DATA SUPPLIED below:

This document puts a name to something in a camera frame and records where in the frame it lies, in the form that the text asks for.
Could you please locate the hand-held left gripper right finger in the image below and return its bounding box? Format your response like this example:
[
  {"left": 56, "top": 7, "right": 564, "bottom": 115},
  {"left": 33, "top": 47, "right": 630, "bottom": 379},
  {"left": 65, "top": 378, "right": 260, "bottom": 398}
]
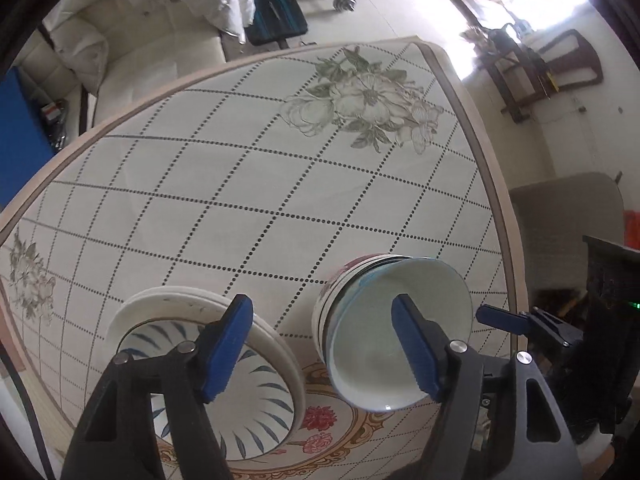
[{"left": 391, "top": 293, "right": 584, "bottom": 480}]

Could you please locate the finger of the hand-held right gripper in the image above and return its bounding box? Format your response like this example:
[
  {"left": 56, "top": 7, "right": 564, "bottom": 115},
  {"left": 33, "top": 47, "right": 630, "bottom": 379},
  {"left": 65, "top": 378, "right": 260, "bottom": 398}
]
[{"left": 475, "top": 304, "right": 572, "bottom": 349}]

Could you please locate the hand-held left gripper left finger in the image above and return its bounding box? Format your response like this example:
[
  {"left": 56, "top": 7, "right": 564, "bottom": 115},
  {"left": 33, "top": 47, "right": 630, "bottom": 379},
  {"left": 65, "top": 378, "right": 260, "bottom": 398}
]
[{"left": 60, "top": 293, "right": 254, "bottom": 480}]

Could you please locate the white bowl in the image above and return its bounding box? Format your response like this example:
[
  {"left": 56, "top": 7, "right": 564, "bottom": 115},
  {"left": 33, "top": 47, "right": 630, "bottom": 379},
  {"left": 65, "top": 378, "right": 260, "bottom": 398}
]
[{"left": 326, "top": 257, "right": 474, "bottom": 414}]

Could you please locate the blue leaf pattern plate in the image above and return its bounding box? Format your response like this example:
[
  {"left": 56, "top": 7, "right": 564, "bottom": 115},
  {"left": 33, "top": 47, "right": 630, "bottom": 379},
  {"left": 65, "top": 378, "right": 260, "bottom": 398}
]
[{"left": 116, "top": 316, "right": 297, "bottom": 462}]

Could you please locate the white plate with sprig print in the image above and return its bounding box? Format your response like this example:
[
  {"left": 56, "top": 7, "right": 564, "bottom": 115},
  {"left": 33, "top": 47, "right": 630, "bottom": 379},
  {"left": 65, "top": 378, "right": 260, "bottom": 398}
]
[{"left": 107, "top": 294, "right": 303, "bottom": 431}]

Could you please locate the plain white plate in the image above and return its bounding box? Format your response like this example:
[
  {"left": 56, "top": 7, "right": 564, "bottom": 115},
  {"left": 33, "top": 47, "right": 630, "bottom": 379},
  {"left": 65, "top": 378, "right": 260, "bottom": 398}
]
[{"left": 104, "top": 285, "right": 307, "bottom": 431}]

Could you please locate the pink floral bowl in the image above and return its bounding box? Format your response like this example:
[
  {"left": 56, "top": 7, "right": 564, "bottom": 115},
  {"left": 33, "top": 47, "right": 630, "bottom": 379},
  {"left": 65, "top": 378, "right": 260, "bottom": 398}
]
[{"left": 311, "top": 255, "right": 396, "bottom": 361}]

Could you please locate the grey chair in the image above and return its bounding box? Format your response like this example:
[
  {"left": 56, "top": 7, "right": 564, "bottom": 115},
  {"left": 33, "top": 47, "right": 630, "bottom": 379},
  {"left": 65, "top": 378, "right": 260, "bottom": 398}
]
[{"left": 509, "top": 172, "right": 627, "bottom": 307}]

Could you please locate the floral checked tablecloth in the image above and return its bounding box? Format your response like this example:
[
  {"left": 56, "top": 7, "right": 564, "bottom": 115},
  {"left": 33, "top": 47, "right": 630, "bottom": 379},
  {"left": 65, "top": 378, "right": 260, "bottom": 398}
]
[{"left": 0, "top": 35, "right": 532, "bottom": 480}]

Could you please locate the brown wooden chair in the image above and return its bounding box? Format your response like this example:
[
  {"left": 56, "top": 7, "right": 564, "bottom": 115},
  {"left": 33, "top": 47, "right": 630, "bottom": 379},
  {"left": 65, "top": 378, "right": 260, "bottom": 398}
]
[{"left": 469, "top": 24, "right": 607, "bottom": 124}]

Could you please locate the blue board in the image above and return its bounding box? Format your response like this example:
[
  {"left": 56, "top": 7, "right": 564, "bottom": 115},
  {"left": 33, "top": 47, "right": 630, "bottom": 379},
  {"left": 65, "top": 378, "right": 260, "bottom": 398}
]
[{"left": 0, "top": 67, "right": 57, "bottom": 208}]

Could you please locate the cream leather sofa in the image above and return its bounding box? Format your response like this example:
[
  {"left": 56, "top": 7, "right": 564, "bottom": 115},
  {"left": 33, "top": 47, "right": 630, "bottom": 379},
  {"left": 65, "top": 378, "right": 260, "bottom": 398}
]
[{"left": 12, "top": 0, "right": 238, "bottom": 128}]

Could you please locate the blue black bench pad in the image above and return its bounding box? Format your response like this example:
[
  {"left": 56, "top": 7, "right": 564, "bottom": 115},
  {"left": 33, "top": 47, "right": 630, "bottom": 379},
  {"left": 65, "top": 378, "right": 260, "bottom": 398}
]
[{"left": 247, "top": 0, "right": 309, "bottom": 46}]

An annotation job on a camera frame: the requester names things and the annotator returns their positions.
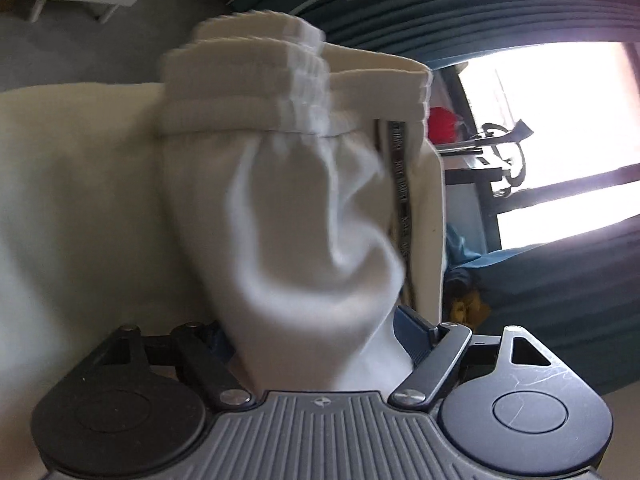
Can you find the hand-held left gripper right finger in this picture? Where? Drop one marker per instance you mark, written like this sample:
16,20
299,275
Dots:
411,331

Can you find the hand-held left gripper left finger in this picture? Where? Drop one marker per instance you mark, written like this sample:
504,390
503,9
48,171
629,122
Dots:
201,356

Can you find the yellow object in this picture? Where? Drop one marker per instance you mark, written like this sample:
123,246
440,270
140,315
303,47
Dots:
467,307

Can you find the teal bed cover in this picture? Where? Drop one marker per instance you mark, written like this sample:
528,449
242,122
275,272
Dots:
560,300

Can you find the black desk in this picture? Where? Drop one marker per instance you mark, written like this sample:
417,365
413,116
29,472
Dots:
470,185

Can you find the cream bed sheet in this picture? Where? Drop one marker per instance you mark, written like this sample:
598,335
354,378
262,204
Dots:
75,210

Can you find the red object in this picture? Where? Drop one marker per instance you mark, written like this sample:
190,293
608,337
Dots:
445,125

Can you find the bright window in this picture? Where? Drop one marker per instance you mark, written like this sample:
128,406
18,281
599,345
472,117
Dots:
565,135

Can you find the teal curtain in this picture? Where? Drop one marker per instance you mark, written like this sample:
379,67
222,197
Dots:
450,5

End of DATA SUPPLIED.

* ACTION ITEM
The answer should consist of all lines from the records above that hold the word "white".

* WRITTEN RESPONSE
Could you please locate the white bowl in the image above and return its bounding box? Format your response like this example:
Could you please locate the white plate with sprig print in the image above and return its bounding box? Format your response like this example:
Could you please locate the plain white plate in the image above and return its bounding box? Format your response like this example:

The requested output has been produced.